» Problem statement
In full and without alteration, print the entries that follow.

[Records from a data source]
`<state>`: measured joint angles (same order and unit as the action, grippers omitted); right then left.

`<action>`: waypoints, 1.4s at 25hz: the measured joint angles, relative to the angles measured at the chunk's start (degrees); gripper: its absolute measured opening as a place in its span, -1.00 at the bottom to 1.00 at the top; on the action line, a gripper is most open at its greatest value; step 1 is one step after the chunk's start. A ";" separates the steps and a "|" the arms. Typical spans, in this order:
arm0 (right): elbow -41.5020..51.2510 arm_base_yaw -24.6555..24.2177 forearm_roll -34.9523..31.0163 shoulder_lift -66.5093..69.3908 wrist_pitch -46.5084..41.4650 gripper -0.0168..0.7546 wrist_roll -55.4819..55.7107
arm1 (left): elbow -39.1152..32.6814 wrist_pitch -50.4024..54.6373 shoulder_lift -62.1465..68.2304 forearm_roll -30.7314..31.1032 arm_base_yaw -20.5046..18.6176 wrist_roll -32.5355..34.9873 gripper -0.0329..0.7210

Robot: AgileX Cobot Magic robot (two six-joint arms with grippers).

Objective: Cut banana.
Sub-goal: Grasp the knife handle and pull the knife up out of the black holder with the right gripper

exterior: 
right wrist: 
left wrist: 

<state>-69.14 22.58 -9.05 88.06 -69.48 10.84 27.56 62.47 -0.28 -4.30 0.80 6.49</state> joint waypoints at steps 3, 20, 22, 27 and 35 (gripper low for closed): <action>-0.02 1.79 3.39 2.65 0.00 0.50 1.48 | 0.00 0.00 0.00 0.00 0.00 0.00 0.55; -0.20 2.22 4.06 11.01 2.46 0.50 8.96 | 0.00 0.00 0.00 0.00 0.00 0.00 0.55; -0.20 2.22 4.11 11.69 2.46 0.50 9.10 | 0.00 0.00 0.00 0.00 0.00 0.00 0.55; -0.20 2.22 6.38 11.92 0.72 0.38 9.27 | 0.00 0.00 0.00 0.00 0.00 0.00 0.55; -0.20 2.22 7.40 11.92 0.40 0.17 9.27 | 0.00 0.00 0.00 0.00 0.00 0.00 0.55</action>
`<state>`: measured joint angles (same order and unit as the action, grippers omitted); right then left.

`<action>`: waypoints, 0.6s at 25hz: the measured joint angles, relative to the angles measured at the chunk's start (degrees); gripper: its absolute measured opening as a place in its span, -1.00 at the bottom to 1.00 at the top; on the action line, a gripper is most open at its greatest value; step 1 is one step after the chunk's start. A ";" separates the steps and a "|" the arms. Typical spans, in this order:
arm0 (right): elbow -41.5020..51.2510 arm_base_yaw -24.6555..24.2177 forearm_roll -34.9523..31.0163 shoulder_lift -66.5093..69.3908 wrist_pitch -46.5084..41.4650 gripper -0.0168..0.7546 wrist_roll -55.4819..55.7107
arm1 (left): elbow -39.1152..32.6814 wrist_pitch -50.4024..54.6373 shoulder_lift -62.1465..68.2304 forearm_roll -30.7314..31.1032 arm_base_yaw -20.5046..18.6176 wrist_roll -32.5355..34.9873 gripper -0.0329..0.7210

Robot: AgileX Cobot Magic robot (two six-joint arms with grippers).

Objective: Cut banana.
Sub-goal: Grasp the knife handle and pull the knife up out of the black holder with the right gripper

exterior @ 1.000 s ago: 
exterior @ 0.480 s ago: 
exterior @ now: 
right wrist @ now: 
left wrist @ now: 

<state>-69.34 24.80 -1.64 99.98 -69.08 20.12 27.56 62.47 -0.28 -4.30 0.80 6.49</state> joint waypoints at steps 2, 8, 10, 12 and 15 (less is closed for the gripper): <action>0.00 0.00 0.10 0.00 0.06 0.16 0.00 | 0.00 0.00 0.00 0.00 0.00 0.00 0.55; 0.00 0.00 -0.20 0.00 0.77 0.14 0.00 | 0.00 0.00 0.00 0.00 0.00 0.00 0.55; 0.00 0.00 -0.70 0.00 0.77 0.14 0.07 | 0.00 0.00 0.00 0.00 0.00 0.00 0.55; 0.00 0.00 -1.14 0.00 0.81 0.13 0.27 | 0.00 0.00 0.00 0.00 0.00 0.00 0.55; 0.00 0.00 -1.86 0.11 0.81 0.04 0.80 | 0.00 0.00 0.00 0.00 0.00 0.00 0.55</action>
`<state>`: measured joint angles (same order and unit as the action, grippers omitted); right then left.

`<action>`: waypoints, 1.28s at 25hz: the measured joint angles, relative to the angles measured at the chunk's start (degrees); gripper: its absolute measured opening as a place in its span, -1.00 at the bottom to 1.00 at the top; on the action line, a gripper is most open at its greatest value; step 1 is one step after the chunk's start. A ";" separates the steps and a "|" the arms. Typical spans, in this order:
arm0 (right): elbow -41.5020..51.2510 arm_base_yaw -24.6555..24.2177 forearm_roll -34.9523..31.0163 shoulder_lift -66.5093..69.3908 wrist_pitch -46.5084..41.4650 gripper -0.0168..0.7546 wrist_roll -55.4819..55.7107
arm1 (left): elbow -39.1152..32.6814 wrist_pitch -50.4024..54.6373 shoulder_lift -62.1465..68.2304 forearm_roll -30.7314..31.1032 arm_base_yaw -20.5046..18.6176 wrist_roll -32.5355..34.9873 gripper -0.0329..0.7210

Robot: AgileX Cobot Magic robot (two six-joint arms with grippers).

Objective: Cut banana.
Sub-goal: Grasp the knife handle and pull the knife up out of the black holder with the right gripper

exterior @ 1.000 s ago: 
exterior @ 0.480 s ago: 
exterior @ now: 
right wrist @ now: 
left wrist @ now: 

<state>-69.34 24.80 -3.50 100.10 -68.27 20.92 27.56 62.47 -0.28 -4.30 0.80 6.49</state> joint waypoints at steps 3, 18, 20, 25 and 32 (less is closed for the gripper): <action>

» Reply
`<state>`: measured joint angles (same order and unit as the action, grippers omitted); right then left.

`<action>`: waypoints, 1.4s at 25hz: the measured joint angles, relative to the angles measured at the chunk's start (degrees); gripper: its absolute measured opening as a place in its span, -1.00 at the bottom to 1.00 at the top; on the action line, a gripper is most open at its greatest value; step 1 is one step after the chunk's start. A ";" separates the steps and a "|" the arms. Typical spans, in this order:
arm0 (right): elbow -41.5020..51.2510 arm_base_yaw -24.6555..24.2177 forearm_roll -34.9523..31.0163 shoulder_lift -66.5093..69.3908 wrist_pitch -46.5084..41.4650 gripper -0.0168..0.7546 wrist_roll -55.4819..55.7107
arm1 (left): elbow -39.1152..32.6814 wrist_pitch -50.4024..54.6373 shoulder_lift -62.1465..68.2304 forearm_roll -30.7314..31.1032 arm_base_yaw -20.5046..18.6176 wrist_roll -32.5355..34.9873 gripper -0.0329..0.7210

Robot: AgileX Cobot Magic robot (two six-joint arms with grippers).

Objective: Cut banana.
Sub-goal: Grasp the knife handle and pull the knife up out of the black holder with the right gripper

exterior: 
right wrist: 
left wrist: 

<state>-69.14 22.58 -9.05 88.06 -69.48 10.84 27.56 62.47 -0.28 -4.30 0.80 6.49</state> joint waypoints at steps 3, 20, 22, 27 and 35 (gripper low for closed): <action>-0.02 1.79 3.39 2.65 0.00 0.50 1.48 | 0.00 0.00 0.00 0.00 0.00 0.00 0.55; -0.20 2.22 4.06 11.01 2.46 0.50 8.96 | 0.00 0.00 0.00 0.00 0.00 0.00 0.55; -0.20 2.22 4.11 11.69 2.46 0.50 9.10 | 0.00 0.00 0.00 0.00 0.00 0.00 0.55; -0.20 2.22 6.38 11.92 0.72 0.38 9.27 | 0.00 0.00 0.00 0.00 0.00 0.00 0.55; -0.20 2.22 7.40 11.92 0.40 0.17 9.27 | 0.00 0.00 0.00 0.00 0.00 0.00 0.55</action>
`<state>`: measured joint angles (same order and unit as the action, grippers omitted); right then left.

`<action>`: waypoints, 0.6s at 25hz: the measured joint angles, relative to the angles measured at the chunk's start (degrees); gripper: its absolute measured opening as a place in its span, -1.00 at the bottom to 1.00 at the top; on the action line, a gripper is most open at its greatest value; step 1 is one step after the chunk's start. A ";" separates the steps and a "|" the arms. Typical spans, in this order:
arm0 (right): elbow -41.5020..51.2510 arm_base_yaw -24.6555..24.2177 forearm_roll -34.9523..31.0163 shoulder_lift -66.5093..69.3908 wrist_pitch -46.5084..41.4650 gripper -0.0168..0.7546 wrist_roll -55.4819..55.7107
arm1 (left): elbow -39.1152..32.6814 wrist_pitch -50.4024..54.6373 shoulder_lift -62.1465..68.2304 forearm_roll -30.7314..31.1032 arm_base_yaw -20.5046..18.6176 wrist_roll -32.5355..34.9873 gripper -0.0329..0.7210

Robot: AgileX Cobot Magic robot (two six-joint arms with grippers).

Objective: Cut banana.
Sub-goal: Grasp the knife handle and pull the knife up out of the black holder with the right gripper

exterior @ 1.000 s ago: 
exterior @ 0.480 s ago: 
exterior @ now: 
right wrist @ now: 
left wrist @ now: 

<state>-69.34 24.80 -1.64 99.98 -69.08 20.12 27.56 62.47 -0.28 -4.30 0.80 6.49</state> joint waypoints at steps 2, 8, 10, 12 and 15 (less is closed for the gripper): <action>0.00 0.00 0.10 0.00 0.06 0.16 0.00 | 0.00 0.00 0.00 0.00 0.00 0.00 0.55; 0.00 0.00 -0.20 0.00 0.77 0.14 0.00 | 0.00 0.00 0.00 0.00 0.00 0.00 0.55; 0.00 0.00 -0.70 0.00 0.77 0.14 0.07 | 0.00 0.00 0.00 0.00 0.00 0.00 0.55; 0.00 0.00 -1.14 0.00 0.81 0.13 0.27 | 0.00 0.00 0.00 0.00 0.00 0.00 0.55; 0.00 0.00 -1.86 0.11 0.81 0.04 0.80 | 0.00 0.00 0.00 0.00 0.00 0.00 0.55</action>
`<state>`: measured joint angles (same order and unit as the action, grippers omitted); right then left.

`<action>`: waypoints, 1.28s at 25hz: the measured joint angles, relative to the angles measured at the chunk's start (degrees); gripper: its absolute measured opening as a place in its span, -1.00 at the bottom to 1.00 at the top; on the action line, a gripper is most open at its greatest value; step 1 is one step after the chunk's start. A ";" separates the steps and a "|" the arms. Typical spans, in this order:
arm0 (right): elbow -41.5020..51.2510 arm_base_yaw -24.6555..24.2177 forearm_roll -34.9523..31.0163 shoulder_lift -66.5093..69.3908 wrist_pitch -46.5084..41.4650 gripper -0.0168..0.7546 wrist_roll -55.4819..55.7107
arm1 (left): elbow -39.1152..32.6814 wrist_pitch -50.4024..54.6373 shoulder_lift -62.1465..68.2304 forearm_roll -30.7314..31.1032 arm_base_yaw -20.5046..18.6176 wrist_roll -32.5355..34.9873 gripper -0.0329..0.7210

Robot: AgileX Cobot Magic robot (two six-joint arms with grippers).

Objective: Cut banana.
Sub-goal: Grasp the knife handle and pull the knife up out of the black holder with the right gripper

exterior @ 1.000 s ago: 
exterior @ 0.480 s ago: 
exterior @ now: 
right wrist @ now: 
left wrist @ now: 

<state>-69.34 24.80 -3.50 100.10 -68.27 20.92 27.56 62.47 -0.28 -4.30 0.80 6.49</state> joint waypoints at steps 3, 18, 20, 25 and 32 (less is closed for the gripper): <action>

With this, the exercise is finished.